世川は何も書いていない真っ白なノートを閉じてリュックにしまい、席を立つ。今日は一限から授業を取っていたはずだが、朝っぱらからずっとぼんやりしていたため、ほとんど何も覚えてはいない。残っている記憶といえば、昨晩の一ノ瀬の、憎たらしいほどに呑気な寝顔くらいなものだ。同じ布団に入ったが彼は早々に眠ってしまい、寝付けなかった世川は天井と一ノ瀬の横顔を交互に見つめ続け、やっと浅い眠りに落ちた頃に目覚まし時計に叩き起こされたのだ。
しかも、今日はこの後アルバイトまである。少し憂鬱な気持ちで校舎を出ようとすると、「あ、世川くん」と声が飛んできた。振り返ると、新島が笑顔を向けていて、世川は今日やっと目が覚めたような気持ちになった。
「今、帰り? 一緒に帰らない?」
頷いて、駅まで向かう。新島が居る方の左の肩だけあたたかい気がして落ち着かなかった。
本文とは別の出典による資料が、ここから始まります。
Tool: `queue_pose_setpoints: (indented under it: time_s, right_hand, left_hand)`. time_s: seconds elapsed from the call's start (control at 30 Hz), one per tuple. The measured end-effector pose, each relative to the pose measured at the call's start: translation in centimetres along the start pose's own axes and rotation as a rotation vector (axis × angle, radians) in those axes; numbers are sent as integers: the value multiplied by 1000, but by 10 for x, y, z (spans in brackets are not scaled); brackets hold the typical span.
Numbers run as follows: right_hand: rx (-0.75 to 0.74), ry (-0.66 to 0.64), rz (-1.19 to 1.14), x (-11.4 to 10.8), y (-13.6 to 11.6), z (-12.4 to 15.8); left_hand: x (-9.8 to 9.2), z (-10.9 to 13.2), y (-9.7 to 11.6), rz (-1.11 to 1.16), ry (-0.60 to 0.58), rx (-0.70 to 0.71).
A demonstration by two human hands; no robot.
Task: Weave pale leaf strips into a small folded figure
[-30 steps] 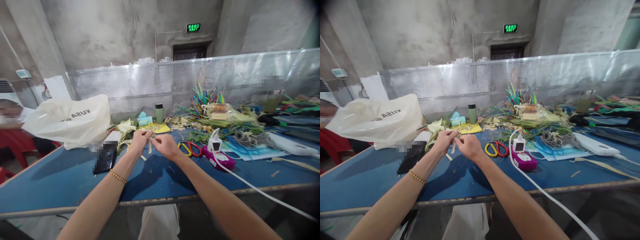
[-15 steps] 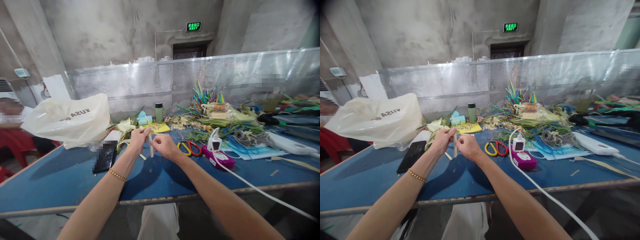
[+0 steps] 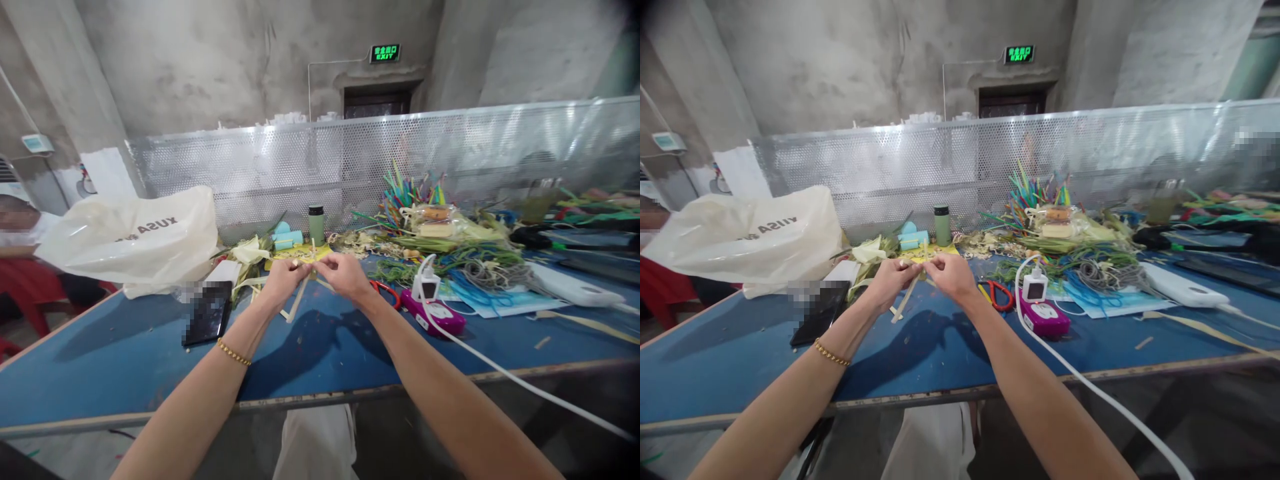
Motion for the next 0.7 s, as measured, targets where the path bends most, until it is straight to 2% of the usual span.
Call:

自分が緊張しているのか冷静なのかわからなくなってきて、こっそりと脈を取ってみたが、普段の脈拍を知らず比較ができなくて、余計にわからなくなった。
「昨日も探したんだけど、見つけられなくて」
「バイトだったから、急いで帰ったんだ」
世川は、自分の口から流暢な嘘がついて出たことに驚いた。本当は一ノ瀬に早く会いたくて帰ったことも、その間新島に告白されたことをすっかり忘れていたことも、考えるよりも先に隠した自分の性質が不気味に感じられた。
「そうだったんだ、ごめんね」
そうとも知らない新島が謝ったため、世川も反射的に謝る。「何で世川くんが謝るの」と新島が笑った。
「そういえば、世川くんって何のバイトしてるの?」
「弁当屋だよ」
新島は「なんか意外。だけど、納得と言えば納得」と真面目な顔で頷く。仕草も表情も一々可愛らしくて、世川は気づけば彼女の一挙一動を目で追っている。
「何でお弁当屋さんなの?」
「家から近いから」
「理由は本当に意外」
新島がまた笑った。大きな目が細められて、オレンジ色とピンク色が淡いグラデーションになっている瞼と、長いまつ毛がよく見える。彼女の顔はどこを切り取っても作り物みたいに美しくて、華やかだった。それなのに、今まで出会ってきたそういう類の綺麗な女たちとは違って、纏う空気が柔らかい気がした。新島と会話をしていると、緊張はするが圧迫感を感じないのだ。自分の思慮の足りない言動によって相手が突然攻撃的になるのではないか、不意の失言を取り沙汰されるのではないか、自分の人間性を否定されるのではないかといった妄想に近い恐怖心が不思議と起こらない。思えば、宮田と話している時もそうだ。彼らと居ると、怯える必要がなく、隣でも息がしやすい。
この感覚は、大多数が共通して持っているのではないか。世川は思った。だからこそ、彼らは人に好かれるのではないか。
「あの、僕なんかでいいの」
思わず口に出していた。新島はぽかんとした顔をしたが、すぐに
「そうだよね、その話をしに来たんだった」と世川の言葉の意味を理解する。
「ほんとに、急でごめんね。あんまり喋ったこともないのに」
「いや、僕としてはそりゃあすごい嬉しいし、夢みたいな感じではあるんだけど。僕、別に何にもできないし、女の子と付き合ったこともないし、いいのかなって」
言うと、新島は「付き合ったことないんだ」と呟いて世川の顔をじっと見つめた。
「私は、世川くんが良いの」
新島の艶やかなピンク色の唇が動く。口角が少し持ち上がっている気がした。何故? と世川は思う。
「あ、信じてない?」
「あの、いや……」
とんでもない幸運だ、ぐらいにしか思っていなかった世川だが、彼女を目の前にすると、「幸運」だけで片付けられる話ではないという実感が湧いてきた。うまい話にも程があるのだ。世川のその懐疑心を解くように、新島は色素の薄い瞳で世川を見上げながら、経緯を話していく。
「宮田と話しているところを見て、最初から気になってはいたんだ。何だろう、見た目もそうだけど、話し方とかかなぁ。すごく落ち着いてる人だなぁと思って」
落ち着いているのではなく、暗いだけだ。世川はそう口を挟もうとしたが、都合の良いように解釈されているのだから訂正する必要もないかと思い直し、口をつぐんだ。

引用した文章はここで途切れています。